I did the exact same thing as Ian- My wife has a shuffle already, so we ''share'' it but I ordered mine on Sunday, and shipped yesterday!
James


----------



## Gerbill (Jul 1, 2003)

Anyone in Greater Vancouver - Switch Computers in South Surrey has a shipment of Shuffles (both kinds) - last I heard, they weren't all spoken for. 

http://www.switchcomputers.ca/


----------



## däycüs mäximüs (Nov 30, 2002)

just came from creative technologies in burlington, and they still have 2 GB ipod shuffles.

my work got 3 on tuesday night at 5 pm, and they were gone by 5.20.

crazy.

how are you ipod shuffle owners enjoying your ipods? i'm deciding if i should get a shuffle or an ipod mini..


----------



## tonybeak (Mar 4, 2005)

calico said:


> I just wanted to say thanks to this forum, I finally have my shuffle. I purchased it from M-Audio which is located beside The Condom Shack on Queen St. West.



And...

Thanks to YOU I finally managed to get my 512 Shuffle =]

Many thanks


----------



## thejst (Feb 1, 2005)

däycüs mäximüs said:


> how are you ipod shuffle owners enjoying your ipods? i'm deciding if i should get a shuffle or an ipod mini..


I love mine...but it was a hard choice between the mini and the shuffle...obviously, apple wants you to buy the mini- but i don't need space for 1000 songs (yet). the shuffle is so awesome! it's light, easy to use, fast, and most of all, it sounds great! liked it so much I bought 2!
James


----------



## CubaMark (Feb 16, 2001)

Just picked up my 512mb Shuffle (impulse buy: money found in the bank, and the shop had no 1-giggers). Amazingly cute. Ridiculously easy to set up for data & songs. Just spent 'waaaay too much money in the iTMS.

One question: What do people do with their earphones when not in use? Say, at the office, where you're probably not have them just tossed over a shoulder, or stuffed in a pocket (wear and tear on the cables)?

Next purchase will probably be an armband for the gym... but I think Apple's going to make as much money on accessories as on the iPod Shuffles alone!

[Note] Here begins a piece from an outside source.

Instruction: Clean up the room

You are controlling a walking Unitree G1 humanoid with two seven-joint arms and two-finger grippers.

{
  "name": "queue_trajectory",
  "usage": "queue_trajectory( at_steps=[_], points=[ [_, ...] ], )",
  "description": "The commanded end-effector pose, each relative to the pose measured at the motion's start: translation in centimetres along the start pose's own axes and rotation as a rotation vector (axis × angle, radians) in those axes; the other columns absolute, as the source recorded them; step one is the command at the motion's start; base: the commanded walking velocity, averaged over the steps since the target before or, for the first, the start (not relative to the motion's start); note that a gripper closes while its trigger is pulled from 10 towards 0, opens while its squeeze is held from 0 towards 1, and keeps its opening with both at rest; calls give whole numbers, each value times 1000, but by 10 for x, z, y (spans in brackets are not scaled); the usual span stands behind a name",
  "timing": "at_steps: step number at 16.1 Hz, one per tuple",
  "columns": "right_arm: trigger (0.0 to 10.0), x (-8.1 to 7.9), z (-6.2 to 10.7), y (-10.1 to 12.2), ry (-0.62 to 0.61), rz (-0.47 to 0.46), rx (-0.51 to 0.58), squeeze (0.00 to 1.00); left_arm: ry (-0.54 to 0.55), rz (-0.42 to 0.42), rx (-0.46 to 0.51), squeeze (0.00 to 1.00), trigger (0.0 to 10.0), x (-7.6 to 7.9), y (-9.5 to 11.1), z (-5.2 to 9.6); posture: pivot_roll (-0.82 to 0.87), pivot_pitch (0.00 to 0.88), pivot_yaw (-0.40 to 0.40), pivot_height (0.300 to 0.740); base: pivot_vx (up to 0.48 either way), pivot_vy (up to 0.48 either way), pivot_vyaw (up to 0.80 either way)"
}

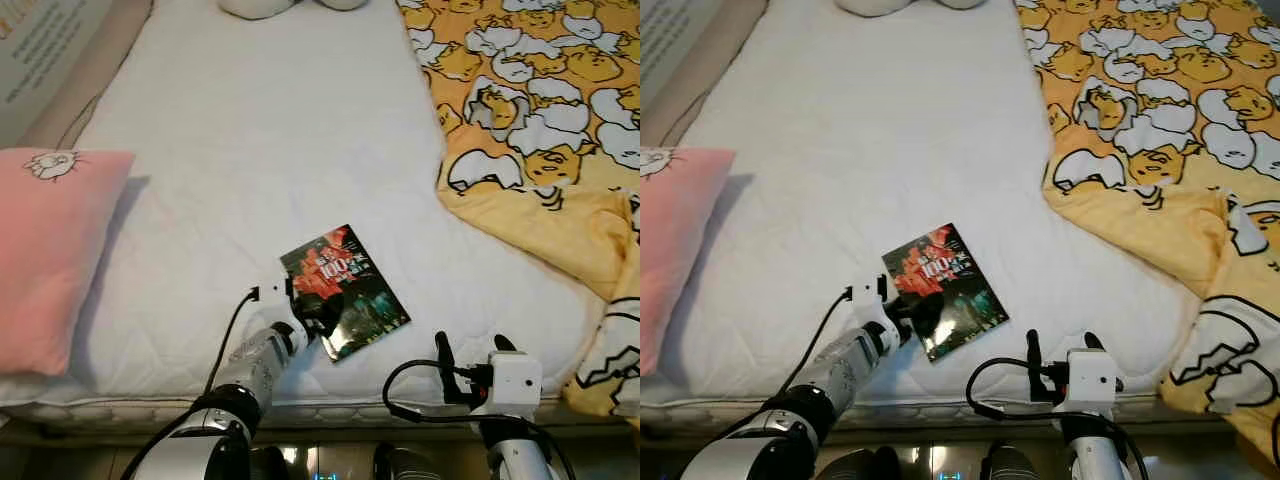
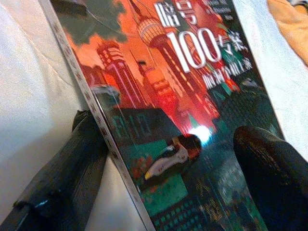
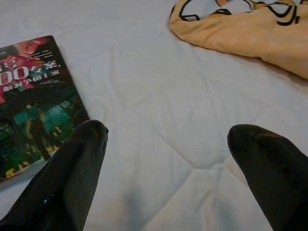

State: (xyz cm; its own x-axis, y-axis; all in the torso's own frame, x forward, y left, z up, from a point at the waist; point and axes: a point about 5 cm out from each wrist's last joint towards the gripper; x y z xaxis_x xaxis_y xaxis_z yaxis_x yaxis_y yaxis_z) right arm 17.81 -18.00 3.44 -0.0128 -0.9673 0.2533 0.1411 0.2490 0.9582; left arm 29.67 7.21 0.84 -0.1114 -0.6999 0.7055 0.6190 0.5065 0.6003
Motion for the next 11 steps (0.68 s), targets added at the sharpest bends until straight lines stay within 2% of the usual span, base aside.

Haven't actually gotten around to playing it yet, so no comments on sound quality... letting it charge up first.

GOOD THING I read the manual, and the warning that if you're setting it up for data, you have to manually eject (just like a normal flash drive).

M.


----------



## The Doug (Jun 14, 2003)

CubaMark said:


> One question: What do people do with their earphones when not in use?


I had that same question when I was using my standard-issue earbuds with my Shuffle. Usually I just coiled the cord up carefully and stuffed the 'buds into my jacket pocket along with the Shuffle but I was always worried about accidentally damaging the cord.

However I'm not using the standard earbuds anymore - I switched to the Apple In-Ear Headphones last month. Not only do they sound much better than the standard earbuds, but they come in a simple, sturdy little case that'll protect them from harm. I wonder why Apple doesn't supply a little carrying case with the regular 'buds.

If you're not interested in the Apple In-Ear set, perhaps you could look for a headphone case a la Sony's clamshell/winder thingie...


----------